Tunbridge Wells is located an hour’s train ride from the centre of London, and often provides a temporary non-city home for those seconded to London from abroad by their employers. Most recently, Tunbridge Wells Ward had the pleasure of providing a temporary base for Charlotta and Mark Sanders, whose permanent home is in Pittsburgh, Pennsylvania, USA.
They certainly are a ‘peculiar’ people (i.e. ‘special’). Besides being Latter-day Saints, their line of work is unusual, the field of nuclear science and nuclear law. Charlotta is a nuclear engineer and Mark an international nuclear-law expert. They run their own international consulting business, often working alongside each other for their corporate and government clients. How many couples get the chance to routinely work and travel around the world together on business?
Charlotta, Swedish born, joined the Church at age 17 in her home country. Her hometown of Västervik is a few hours’ drive south of Stockholm, and 100 kilometres from the nearest Church branch in Linköping. Linköping is well known for its university and high-technology industry. Charlotta received a grant to study chemical engineering during her last year of high school at the university in Linköping, so allowing her to regularly attend Church. She then studied mechanical engineering at BYU. While at BYU, Charlotta choose an optional course in nuclear engineering. She was ‘hooked’ and her passion for the subject helped her to pursue advanced degrees, eventually obtaining a doctorate in reactor physics at the Royal Institute of Technology in Stockholm. However, before obtaining her doctorate, she accepted a position at the Brookhaven National Laboratory on Long Island, New York which
specialises in nuclear research. It was on Long Island where she first met her husband, Mark, in church.
Mark was raised in the Church in the small town of Gaffney, South Carolina, where ancestors on his father’s side joined the Church in the 1880’s. His mother joined the Church in Germany, before immigrating to the USA in the early/mid 1960’s. Mark’s family moved to Utah when he was 11, from where he was called to serve a mission in St Petersburg, Russia. Mark only served a year here before he was sent home to recover from complications due to pneumonia. After two months of recovery, Mark continued his mission service in the then New York, New York South Mission. He served the last two months on Long Island. After his mission, Charlotta and Mark dated and were married in the Salt Lake Temple in August 1996. One might well believe their relationship was meant to be – the route was certainly complex but inspired.
Mark initially studied history at Goldsmiths, University of London. He taught grammar school in Sweden and then high school in the USA. Mark later returned to university to study law and had the privilege of completing law courses as part of his programme, at the Dickson Poon School of Law (Kings College London), a school that focuses on the role of law in solving modern-day global problems. In 2015, he obtained a post-graduate diploma in international nuclear law from the University of Montpelier, in southern France.

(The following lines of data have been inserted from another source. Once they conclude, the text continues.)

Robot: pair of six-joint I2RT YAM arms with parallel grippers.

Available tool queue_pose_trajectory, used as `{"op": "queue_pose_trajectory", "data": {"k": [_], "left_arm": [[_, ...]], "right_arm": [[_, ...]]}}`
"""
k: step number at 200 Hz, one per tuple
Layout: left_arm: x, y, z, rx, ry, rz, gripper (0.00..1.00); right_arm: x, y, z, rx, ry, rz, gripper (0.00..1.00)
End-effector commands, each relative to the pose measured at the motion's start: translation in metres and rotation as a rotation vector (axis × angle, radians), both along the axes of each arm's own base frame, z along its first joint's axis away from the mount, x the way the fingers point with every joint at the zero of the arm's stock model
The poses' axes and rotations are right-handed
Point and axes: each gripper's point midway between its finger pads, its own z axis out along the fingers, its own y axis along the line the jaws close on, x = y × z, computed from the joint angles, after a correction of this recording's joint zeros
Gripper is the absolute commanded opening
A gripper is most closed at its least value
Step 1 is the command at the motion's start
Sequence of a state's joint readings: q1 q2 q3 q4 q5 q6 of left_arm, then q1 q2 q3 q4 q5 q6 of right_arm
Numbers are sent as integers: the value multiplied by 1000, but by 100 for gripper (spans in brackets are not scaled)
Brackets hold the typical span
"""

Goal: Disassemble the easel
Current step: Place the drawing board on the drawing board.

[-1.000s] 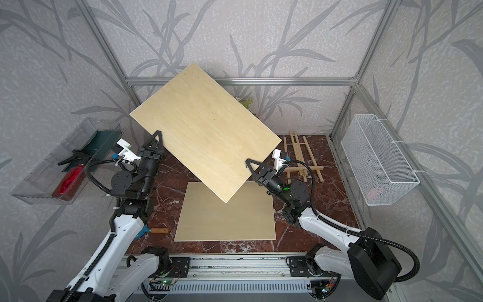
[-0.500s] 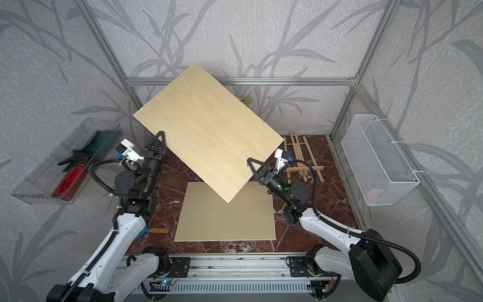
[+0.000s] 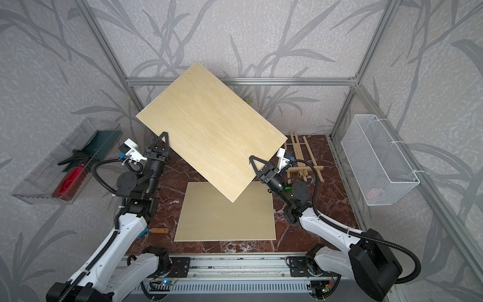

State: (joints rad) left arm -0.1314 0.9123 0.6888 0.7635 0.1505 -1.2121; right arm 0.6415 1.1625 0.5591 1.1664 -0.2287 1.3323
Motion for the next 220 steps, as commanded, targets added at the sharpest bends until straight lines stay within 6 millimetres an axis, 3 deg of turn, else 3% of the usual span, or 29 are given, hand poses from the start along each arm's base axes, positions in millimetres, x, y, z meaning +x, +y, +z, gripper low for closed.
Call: {"op": "queue_pose_trajectory", "data": {"k": [1,34,71,128,174,203,220], "left_arm": [[-20,-36,6,249,-124,-84,0],[-17,-36,6,271,-94,-74,0],[-16,-29,0,284,-39,-34,43],[-20,-35,-9,299,-1,-77,74],[-22,-41,-24,329,72,-120,86],[-29,-42,-39,403,151,-128,98],[-31,-43,-47,444,200,-133,99]], "right_arm": [[-51,-18,86,160,-322,50,0],[-51,-16,80,144,-319,54,0],[-53,-30,62,164,-257,23,0],[-64,-65,37,219,-160,-42,0],[-74,-98,14,201,-92,-142,0],[-76,-118,-3,175,-17,-195,0],[-79,-129,-8,170,8,-213,0]]}}
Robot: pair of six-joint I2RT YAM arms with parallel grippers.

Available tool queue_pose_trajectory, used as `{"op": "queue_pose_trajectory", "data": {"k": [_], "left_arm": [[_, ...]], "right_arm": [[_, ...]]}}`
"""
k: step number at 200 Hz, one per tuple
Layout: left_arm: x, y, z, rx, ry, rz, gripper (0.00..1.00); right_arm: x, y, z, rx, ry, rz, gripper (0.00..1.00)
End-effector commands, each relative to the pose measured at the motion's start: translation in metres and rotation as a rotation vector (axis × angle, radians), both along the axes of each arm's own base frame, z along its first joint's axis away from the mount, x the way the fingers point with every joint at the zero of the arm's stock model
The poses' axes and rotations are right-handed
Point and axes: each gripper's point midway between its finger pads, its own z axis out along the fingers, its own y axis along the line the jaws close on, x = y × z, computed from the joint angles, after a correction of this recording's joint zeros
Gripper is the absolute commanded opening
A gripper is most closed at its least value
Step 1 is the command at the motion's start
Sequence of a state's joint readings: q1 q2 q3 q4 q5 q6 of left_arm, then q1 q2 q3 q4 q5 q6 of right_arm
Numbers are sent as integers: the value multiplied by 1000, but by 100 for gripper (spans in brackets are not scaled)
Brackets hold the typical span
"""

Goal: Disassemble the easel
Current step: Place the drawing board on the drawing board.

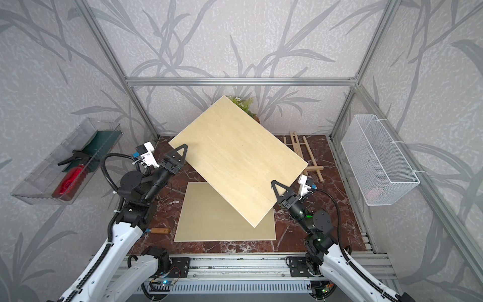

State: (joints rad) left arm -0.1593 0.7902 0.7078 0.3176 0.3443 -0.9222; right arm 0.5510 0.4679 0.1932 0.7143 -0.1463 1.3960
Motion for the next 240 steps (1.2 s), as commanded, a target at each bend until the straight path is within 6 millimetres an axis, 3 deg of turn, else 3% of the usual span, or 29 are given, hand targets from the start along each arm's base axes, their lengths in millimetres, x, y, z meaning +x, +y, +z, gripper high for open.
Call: {"op": "queue_pose_trajectory", "data": {"k": [1,77,120,159,191,212,240], "left_arm": [[-14,-3,10,81,3,-16,99],[-21,11,-43,250,253,47,99],[-37,14,-78,379,393,27,99],[-55,17,-107,472,465,13,99],[-66,19,-119,521,492,4,99],[-74,25,-127,586,511,18,99],[-82,29,-139,638,522,23,98]], "right_arm": [[-24,-40,60,155,-166,-87,0],[-32,-35,32,48,-26,-5,0],[-51,-32,22,-90,30,25,0],[-63,-35,23,-155,35,15,0],[-73,-43,35,-215,32,-20,0],[-79,-47,31,-331,83,-36,0],[-87,-40,33,-400,99,18,0]]}}
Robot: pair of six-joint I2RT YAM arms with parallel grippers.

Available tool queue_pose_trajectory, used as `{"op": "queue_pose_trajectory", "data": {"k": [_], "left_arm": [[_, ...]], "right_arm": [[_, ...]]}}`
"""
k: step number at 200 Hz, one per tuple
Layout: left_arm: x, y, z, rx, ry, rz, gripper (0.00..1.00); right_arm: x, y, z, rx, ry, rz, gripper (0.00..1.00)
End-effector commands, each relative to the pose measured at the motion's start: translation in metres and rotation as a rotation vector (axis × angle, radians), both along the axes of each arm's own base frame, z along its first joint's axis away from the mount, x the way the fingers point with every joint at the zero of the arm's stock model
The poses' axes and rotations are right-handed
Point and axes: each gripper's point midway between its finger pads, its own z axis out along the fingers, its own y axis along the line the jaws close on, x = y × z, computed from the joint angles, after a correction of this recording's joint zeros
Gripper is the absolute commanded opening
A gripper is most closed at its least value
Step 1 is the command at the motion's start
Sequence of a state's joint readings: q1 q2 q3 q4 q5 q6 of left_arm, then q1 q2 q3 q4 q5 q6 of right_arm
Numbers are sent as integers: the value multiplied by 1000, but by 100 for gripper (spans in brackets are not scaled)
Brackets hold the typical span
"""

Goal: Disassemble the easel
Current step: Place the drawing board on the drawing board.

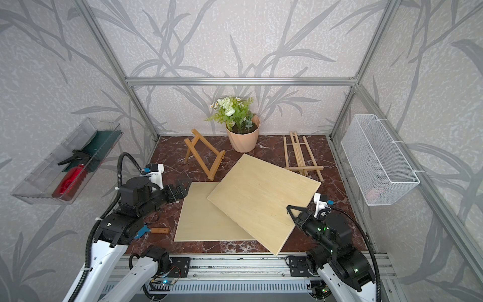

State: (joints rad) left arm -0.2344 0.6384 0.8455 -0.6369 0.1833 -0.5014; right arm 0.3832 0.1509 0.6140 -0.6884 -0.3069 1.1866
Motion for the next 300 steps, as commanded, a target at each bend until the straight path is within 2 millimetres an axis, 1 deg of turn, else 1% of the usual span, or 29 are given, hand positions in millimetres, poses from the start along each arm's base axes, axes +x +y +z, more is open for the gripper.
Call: {"op": "queue_pose_trajectory", "data": {"k": [1,22,38,60,94,139,164,203,227,238,267,300], "left_arm": [[-12,9,-22,94,49,-1,99],[-17,-2,-20,74,42,-61,98],[-19,-5,-20,73,42,-76,98],[-20,-10,-20,69,45,-98,98],[-22,-13,-21,66,45,-115,99],[-25,-17,-21,64,44,-130,99],[-26,-18,-21,62,42,-139,99],[-27,-19,-20,60,38,-144,99],[-28,-20,-20,60,36,-150,99],[-28,-21,-19,59,34,-151,99],[-29,-21,-18,60,28,-151,99],[-30,-21,-17,57,23,-152,99]], "right_arm": [[-20,6,98,72,-335,91,0],[-21,15,97,36,-310,155,0],[-19,22,94,20,-280,197,0],[-14,26,92,-4,-257,215,0],[1,46,86,30,-201,290,0],[21,64,83,35,-150,377,0],[36,64,80,51,-132,394,0],[63,59,61,106,-89,406,0],[78,55,44,120,-55,411,0],[83,54,40,135,-50,430,0],[91,55,37,194,-59,494,0],[89,54,35,191,-65,518,0]]}}
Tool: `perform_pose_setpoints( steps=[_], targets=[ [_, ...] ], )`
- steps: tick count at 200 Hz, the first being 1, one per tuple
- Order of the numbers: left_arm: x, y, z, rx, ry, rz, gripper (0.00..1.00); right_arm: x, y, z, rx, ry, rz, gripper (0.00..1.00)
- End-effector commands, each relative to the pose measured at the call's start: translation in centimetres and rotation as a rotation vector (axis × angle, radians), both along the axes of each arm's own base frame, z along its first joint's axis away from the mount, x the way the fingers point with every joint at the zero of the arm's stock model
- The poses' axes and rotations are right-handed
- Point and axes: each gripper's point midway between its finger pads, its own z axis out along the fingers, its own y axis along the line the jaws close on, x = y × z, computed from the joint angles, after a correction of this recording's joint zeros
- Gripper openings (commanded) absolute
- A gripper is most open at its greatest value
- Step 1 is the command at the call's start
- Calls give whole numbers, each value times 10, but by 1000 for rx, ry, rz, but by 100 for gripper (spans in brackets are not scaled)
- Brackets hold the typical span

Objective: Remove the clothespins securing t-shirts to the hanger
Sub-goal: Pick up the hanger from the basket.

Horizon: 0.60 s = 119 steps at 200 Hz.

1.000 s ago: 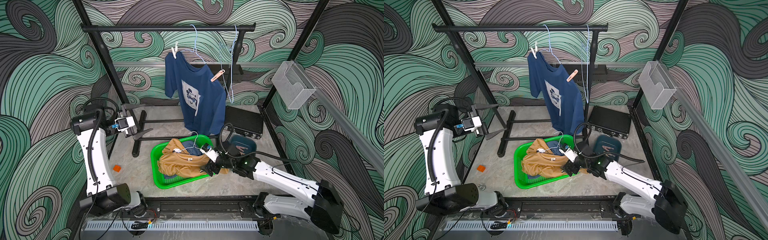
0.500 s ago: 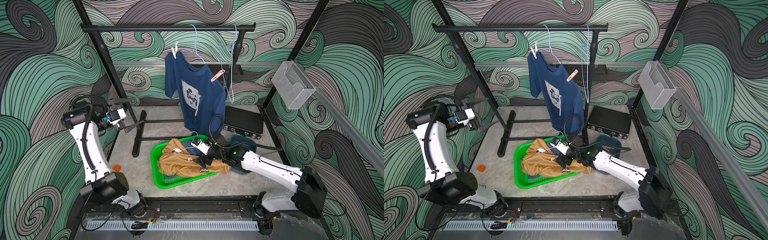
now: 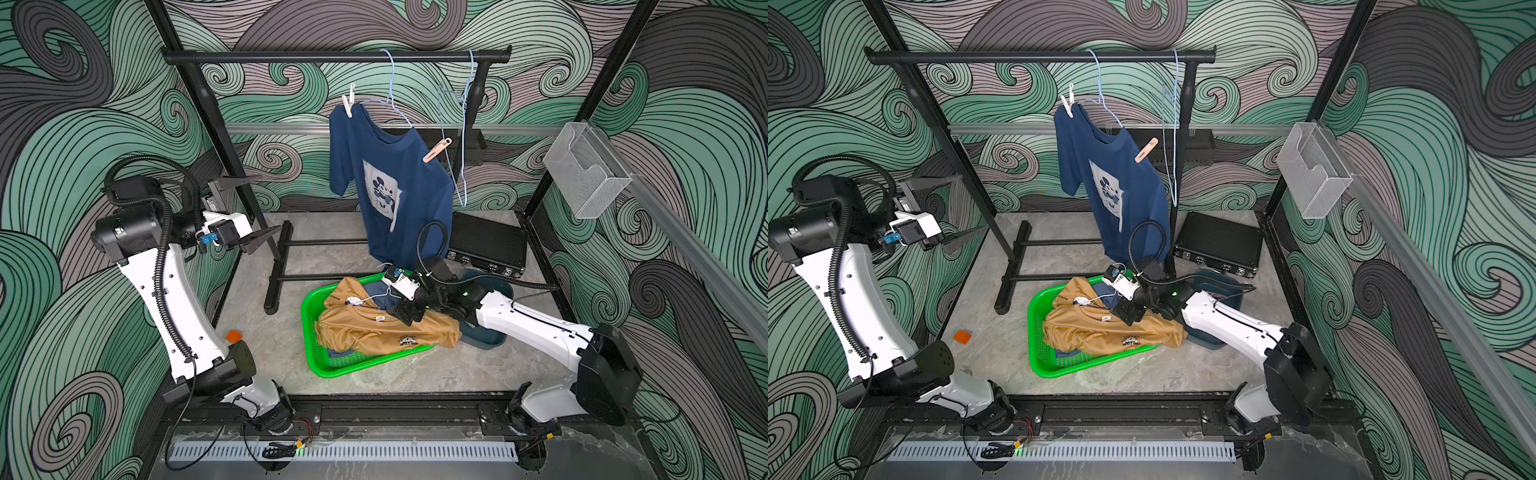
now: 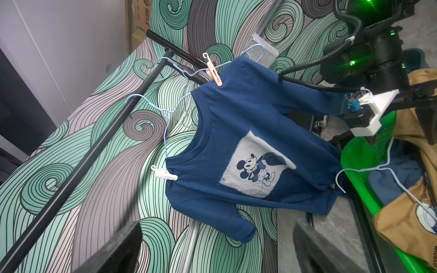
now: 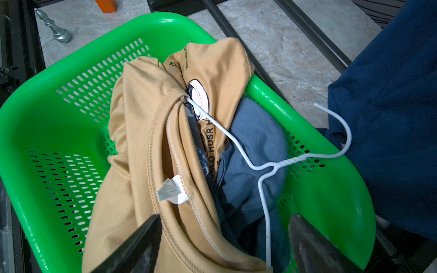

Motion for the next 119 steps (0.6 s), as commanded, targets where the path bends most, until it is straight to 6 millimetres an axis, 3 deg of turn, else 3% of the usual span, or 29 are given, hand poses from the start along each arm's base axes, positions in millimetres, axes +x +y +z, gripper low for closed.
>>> perform_pose_setpoints(
  steps=[1,14,42,46,72,103,119],
  targets=[
    [0,1,-29,326,-275,-1,99,3,2,2,1,12,11,84],
    [8,2,-39,349,-180,42,99,6,1,-4,-3,32,-2,80],
    [34,-1,-80,431,48,128,99,9,3,-9,-2,56,-7,72],
    [28,-4,-74,414,42,140,99,10,3,-9,-2,55,-8,71],
    [45,-6,-80,230,157,210,99,12,2,-10,-6,67,-18,65],
    [80,0,-67,-69,211,462,99,13,-3,-13,-13,77,-34,62],
    [78,-4,-75,-90,193,485,99,12,-5,-14,-19,82,-37,61]
  ],
)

Mark, despite his academic achievements, is slightly dyslexic with writing being especially a challenge. However, encouraged by Charlotta, he submitted his first comprehensive academic research paper in 2014 for publication, but it was rejected. The peer reviewers felt the structure of the paper was inadequate and the arguments disconnected. Mark put the matter to prayer and was guided to apply the things he had learned about the style and structure of the Book of Mormon (despite some of its apparent disjointed nature, it reveals its ‘story’ well). Using the Book of Mormon as a template, he resubmitted a reworked paper in 2016 that was quickly accepted. Six months following publication, Mark was contacted by an academic publisher and asked to expand his research into a book. In 2019, Charlotta and Mark published their book, Nuclear Waste Management Strategies: An International Perspective.
Charlotta and Mark travel widely in the pursuit of their studies and client commissions. Their longest stay in any one place is typically about a year or two. They always treat these work-based moves as opportunities to serve “missions” for the Church. Tunbridge Wells Ward looks forward to the possibility of having them stay again.